[TASK STATEMENT] Among the lines of the data, copy those that hold "region".

[Source records]
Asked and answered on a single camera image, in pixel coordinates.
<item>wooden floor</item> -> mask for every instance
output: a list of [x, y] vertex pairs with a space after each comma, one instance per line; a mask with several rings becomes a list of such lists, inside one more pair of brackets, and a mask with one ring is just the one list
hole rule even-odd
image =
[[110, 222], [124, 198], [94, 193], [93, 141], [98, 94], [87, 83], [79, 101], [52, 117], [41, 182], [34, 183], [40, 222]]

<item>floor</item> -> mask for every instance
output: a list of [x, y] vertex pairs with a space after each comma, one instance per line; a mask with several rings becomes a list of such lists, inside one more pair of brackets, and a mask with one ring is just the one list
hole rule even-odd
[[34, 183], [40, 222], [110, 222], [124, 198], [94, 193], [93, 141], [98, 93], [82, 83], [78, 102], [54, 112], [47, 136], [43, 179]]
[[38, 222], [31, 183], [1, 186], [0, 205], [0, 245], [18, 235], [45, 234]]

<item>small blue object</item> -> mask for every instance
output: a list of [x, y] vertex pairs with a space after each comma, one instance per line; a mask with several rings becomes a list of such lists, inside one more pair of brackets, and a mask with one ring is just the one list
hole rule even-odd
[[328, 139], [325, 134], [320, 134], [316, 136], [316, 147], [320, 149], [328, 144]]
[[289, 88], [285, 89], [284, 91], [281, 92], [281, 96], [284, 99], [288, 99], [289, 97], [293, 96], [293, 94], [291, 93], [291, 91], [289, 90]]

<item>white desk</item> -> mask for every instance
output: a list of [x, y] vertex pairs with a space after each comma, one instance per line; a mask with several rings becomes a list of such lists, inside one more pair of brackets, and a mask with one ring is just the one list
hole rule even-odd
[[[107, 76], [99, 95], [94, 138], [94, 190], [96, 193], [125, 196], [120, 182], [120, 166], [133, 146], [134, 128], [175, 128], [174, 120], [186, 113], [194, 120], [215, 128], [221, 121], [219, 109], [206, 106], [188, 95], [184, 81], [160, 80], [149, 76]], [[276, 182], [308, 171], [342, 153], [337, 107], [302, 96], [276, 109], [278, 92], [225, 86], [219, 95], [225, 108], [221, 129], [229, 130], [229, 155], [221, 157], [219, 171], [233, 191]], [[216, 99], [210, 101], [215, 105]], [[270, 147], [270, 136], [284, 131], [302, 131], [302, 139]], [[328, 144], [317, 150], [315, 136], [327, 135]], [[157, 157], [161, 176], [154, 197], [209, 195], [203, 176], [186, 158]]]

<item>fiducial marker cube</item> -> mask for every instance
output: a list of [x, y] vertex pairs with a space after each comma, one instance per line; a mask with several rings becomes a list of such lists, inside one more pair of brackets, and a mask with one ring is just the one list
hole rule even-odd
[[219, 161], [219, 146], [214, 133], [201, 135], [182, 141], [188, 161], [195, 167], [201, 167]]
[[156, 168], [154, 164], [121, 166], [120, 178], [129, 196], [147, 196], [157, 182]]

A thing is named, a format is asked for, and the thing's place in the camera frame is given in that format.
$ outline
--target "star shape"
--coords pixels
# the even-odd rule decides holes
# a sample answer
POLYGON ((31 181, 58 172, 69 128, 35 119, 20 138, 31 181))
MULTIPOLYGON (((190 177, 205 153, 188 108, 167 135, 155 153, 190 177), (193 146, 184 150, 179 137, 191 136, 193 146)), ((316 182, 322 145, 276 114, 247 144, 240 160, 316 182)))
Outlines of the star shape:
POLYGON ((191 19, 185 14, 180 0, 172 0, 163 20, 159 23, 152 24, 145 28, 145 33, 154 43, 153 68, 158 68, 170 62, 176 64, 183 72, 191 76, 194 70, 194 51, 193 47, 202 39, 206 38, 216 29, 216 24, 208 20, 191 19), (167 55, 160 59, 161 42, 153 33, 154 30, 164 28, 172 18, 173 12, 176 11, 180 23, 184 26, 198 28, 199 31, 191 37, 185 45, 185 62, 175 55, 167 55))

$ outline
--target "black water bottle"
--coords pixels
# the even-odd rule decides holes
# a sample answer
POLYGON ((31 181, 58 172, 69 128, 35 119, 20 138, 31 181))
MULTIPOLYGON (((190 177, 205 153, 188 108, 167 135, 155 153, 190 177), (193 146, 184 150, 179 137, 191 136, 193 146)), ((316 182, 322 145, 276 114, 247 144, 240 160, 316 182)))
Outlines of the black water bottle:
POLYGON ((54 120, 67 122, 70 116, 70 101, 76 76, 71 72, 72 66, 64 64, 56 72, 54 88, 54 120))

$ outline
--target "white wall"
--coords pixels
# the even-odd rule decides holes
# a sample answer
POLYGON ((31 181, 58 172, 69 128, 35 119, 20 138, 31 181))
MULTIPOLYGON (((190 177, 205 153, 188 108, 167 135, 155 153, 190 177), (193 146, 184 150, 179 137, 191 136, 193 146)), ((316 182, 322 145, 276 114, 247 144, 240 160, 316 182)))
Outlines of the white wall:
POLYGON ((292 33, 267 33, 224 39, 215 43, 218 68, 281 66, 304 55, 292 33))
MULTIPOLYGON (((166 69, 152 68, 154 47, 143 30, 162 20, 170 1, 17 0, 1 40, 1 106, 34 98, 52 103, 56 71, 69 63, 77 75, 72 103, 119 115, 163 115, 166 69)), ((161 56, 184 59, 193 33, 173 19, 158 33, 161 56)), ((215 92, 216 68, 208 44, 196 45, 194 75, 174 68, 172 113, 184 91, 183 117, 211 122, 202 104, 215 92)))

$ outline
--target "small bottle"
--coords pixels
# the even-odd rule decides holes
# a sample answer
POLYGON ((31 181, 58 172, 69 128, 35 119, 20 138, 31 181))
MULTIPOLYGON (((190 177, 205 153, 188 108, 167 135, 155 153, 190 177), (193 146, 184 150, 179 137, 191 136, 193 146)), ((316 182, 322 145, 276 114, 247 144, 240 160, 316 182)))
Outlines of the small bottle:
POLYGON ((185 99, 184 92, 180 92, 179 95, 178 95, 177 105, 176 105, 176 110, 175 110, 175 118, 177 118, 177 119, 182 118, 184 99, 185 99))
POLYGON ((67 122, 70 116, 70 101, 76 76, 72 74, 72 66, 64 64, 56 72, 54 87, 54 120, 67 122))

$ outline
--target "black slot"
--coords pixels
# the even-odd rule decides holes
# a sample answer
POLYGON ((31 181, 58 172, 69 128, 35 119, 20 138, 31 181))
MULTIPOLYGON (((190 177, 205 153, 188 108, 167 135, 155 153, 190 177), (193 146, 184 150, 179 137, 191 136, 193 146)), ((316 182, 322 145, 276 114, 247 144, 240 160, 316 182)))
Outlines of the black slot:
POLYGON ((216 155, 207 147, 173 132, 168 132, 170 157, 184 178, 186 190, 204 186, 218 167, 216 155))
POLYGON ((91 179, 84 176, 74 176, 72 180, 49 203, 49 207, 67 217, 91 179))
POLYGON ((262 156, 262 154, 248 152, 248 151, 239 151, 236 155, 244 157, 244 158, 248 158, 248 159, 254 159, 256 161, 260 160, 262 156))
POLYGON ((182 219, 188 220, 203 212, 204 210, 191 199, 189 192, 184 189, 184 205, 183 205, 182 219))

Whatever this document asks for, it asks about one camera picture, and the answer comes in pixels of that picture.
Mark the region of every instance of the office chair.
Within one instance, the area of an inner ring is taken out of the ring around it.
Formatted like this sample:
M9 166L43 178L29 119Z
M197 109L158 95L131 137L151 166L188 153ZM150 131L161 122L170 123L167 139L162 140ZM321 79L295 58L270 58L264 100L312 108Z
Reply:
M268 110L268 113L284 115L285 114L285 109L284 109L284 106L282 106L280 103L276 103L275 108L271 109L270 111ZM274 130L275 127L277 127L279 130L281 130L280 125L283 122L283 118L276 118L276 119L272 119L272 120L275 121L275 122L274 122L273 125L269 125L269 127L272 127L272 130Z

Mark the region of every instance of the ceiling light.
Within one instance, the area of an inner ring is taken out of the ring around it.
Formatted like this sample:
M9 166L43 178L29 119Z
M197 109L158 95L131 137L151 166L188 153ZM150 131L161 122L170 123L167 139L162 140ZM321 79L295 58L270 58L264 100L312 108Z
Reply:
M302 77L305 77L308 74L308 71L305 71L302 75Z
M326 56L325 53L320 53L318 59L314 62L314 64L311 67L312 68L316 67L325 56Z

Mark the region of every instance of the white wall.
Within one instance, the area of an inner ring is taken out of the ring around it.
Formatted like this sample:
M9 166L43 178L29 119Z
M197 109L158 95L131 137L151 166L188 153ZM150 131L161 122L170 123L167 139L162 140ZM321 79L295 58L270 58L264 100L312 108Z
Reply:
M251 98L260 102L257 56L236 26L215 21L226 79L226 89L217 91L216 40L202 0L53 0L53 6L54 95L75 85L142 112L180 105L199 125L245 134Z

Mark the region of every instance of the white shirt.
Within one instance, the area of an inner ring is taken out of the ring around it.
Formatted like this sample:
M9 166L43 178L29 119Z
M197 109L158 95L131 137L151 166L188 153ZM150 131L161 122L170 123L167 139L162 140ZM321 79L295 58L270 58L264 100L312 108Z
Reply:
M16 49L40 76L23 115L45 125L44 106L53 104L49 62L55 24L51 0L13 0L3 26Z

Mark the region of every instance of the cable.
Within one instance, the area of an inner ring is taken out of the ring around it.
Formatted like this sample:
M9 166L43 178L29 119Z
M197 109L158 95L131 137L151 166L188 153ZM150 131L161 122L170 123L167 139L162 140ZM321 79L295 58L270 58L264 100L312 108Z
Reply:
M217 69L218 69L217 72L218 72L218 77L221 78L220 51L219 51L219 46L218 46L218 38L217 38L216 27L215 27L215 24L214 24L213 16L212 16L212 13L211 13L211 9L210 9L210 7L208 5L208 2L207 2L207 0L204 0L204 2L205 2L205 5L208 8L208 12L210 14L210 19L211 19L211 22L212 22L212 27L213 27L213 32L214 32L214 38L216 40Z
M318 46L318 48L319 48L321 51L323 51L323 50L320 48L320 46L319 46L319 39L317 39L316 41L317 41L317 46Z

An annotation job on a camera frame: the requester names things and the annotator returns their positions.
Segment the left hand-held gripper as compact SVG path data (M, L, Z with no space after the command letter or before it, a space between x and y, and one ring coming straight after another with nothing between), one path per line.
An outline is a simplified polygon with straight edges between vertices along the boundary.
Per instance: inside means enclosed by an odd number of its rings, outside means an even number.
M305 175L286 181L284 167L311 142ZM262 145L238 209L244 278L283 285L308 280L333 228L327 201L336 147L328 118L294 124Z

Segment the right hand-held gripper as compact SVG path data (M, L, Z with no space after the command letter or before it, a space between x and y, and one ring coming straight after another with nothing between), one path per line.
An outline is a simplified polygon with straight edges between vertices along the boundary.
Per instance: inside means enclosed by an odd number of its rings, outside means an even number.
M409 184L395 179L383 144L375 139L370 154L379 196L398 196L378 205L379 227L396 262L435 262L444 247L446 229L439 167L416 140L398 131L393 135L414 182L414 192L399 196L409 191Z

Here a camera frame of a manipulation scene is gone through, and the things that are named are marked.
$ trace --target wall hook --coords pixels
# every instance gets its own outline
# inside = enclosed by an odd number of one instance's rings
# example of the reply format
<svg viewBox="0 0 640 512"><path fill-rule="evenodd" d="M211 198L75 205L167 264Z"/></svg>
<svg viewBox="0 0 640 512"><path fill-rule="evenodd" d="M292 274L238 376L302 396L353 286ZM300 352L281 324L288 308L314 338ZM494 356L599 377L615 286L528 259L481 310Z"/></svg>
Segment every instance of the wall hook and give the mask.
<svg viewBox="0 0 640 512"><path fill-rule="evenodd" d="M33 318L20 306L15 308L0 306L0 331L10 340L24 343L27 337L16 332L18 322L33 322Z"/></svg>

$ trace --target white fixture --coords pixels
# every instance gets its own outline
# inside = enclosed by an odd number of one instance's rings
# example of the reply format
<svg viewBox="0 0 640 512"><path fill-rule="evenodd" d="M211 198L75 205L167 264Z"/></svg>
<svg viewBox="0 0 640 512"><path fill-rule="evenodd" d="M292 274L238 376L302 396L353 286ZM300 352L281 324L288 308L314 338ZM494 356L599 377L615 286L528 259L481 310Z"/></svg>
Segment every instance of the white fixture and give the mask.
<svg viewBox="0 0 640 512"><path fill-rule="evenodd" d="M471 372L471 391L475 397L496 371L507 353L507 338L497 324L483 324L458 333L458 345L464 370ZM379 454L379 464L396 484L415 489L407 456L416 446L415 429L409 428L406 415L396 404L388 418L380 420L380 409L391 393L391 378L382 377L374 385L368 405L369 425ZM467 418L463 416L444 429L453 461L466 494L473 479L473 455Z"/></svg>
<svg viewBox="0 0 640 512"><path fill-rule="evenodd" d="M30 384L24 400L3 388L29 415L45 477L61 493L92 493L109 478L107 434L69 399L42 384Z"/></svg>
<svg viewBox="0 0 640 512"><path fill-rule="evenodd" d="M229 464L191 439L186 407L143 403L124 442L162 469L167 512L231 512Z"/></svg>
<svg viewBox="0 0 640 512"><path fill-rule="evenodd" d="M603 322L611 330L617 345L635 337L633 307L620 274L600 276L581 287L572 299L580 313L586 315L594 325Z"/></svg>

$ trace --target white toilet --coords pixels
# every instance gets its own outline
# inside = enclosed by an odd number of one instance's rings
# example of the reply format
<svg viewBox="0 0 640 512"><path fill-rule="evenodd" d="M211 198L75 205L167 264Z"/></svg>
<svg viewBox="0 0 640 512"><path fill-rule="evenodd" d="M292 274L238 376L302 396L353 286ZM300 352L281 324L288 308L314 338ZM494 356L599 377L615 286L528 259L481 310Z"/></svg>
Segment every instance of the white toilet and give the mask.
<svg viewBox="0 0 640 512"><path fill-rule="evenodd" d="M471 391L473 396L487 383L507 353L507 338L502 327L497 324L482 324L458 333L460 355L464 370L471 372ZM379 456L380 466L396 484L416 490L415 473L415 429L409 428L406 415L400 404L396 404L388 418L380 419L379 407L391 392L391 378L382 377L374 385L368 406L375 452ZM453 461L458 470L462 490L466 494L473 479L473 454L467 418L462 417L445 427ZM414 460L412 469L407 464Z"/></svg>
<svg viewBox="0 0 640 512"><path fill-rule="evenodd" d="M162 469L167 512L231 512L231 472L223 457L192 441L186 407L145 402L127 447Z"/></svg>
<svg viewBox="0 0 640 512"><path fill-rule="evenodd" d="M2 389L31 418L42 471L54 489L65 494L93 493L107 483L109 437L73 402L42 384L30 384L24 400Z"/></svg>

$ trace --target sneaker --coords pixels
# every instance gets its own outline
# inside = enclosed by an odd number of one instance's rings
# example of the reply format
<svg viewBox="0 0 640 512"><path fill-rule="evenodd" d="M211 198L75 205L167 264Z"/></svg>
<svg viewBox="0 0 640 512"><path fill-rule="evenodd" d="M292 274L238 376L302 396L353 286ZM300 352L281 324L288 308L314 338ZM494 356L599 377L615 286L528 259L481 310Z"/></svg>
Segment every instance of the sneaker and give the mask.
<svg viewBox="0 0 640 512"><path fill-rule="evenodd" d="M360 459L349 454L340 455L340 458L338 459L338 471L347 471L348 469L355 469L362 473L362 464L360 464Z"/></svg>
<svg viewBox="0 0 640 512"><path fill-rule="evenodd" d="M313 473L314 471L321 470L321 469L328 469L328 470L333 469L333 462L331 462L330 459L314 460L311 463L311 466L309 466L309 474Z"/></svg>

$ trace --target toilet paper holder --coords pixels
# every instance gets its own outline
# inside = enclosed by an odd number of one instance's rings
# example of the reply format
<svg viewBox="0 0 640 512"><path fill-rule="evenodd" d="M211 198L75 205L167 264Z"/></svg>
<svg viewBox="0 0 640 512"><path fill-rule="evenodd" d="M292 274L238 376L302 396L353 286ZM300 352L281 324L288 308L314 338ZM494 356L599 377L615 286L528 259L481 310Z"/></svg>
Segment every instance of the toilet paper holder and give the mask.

[ANSWER AREA]
Mark the region of every instance of the office chair.
Mark the region of every instance of the ceiling light.
Mark the region of every instance of the white wall.
Mark the region of every instance of the white shirt.
Mark the region of every instance of the cable.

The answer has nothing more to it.